Supplied material START

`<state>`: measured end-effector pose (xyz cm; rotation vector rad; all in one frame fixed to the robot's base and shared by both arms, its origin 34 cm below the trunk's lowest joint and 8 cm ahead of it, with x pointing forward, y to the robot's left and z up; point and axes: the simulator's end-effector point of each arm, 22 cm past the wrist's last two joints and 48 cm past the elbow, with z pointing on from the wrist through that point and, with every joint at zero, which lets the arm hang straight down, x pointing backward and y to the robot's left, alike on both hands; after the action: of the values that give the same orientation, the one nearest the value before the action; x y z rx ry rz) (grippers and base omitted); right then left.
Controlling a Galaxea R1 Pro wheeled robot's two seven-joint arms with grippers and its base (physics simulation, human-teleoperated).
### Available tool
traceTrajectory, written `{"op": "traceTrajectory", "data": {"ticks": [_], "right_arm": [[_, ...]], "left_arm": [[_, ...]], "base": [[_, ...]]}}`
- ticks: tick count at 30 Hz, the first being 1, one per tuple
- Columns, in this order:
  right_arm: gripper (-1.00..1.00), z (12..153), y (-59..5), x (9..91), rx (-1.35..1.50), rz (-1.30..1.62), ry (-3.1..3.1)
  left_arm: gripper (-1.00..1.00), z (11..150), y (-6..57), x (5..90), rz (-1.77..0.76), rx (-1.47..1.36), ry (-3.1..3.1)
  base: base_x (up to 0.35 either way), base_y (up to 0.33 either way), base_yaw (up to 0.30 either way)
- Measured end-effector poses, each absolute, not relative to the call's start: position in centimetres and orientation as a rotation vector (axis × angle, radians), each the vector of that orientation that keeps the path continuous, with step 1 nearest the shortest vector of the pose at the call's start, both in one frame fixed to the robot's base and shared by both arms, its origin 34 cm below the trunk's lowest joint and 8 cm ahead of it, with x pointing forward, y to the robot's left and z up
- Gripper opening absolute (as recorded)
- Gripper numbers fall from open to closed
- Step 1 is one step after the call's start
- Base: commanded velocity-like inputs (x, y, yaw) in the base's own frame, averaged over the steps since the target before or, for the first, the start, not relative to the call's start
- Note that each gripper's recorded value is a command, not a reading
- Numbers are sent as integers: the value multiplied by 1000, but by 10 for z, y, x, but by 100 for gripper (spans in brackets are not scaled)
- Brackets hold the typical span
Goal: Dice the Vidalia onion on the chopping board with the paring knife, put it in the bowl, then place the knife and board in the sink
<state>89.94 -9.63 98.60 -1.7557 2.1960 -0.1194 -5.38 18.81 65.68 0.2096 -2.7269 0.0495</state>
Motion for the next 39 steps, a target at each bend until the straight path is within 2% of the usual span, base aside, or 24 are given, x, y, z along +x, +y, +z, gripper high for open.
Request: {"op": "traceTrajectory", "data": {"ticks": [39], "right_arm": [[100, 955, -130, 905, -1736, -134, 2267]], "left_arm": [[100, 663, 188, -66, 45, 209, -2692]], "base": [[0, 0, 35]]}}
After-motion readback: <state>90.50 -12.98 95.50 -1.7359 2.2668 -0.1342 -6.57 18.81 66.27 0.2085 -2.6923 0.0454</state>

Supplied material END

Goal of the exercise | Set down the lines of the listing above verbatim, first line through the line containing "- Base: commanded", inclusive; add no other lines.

Answer to this exercise |
`<state>`: measured end-effector pose (xyz cm; rotation vector rad; all in one frame fixed to the robot's base and shared by both arms, its origin 34 cm below the trunk's lowest joint and 8 cm ahead of it, with x pointing forward, y to the robot's left and z up; point and axes: the simulator's end-effector point of each arm, 22 cm past the wrist's last two joints and 48 cm past the elbow, with z pointing on from the wrist through that point and, with every joint at zero, which lets the arm hang straight down, x pointing backward and y to the robot's left, alike on both hands; after the action: of the values that give the same orientation, the one nearest the value before the action; x y z rx ry rz) (grippers and base omitted); right then left.
Controlling a Galaxea R1 Pro wheeled robot's two seven-joint arms with grippers and its base (physics simulation, human-teleoperated).
### Available tool
traceTrajectory, written `{"op": "traceTrajectory", "data": {"ticks": [_], "right_arm": [[_, ...]], "left_arm": [[_, ...]], "base": [[_, ...]]}}`
- ticks: tick count at 30 Hz, the first being 1, one per tuple
- Columns, in this order:
  right_arm: gripper (-1.00..1.00), z (12..153), y (-59..5), x (9..91), rx (-1.35..1.50), rz (-1.30..1.62), ry (-3.1..3.1)
  left_arm: gripper (-1.00..1.00), z (11..150), y (-6..57), x (5..90), rz (-1.77..0.76), rx (-1.47..1.36), ry (-3.1..3.1)
  base: base_x (up to 0.35 either way), base_y (up to 0.33 either way), base_yaw (up to 0.30 either way)
- Measured end-effector poses, each absolute, not relative to the call's start: position in centimetres and orientation as a rotation vector (axis × angle, radians), each the vector of that orientation that keeps the path continuous, with step 1 nearest the shortest vector of the pose at the call's start, both in one frame fixed to the robot's base and shared by both arms, its origin 34 cm below the trunk's lowest joint and 8 cm ahead of it, with x pointing forward, y to the robot's left and z up
- Gripper opening absolute (as recorded)
- Gripper numbers fall from open to closed
- Step 1 is one step after the call's start
- Base: commanded velocity-like inputs (x, y, yaw) in the base's own frame, averaged over the steps since the target before or, for the first, the start, not relative to the call's start

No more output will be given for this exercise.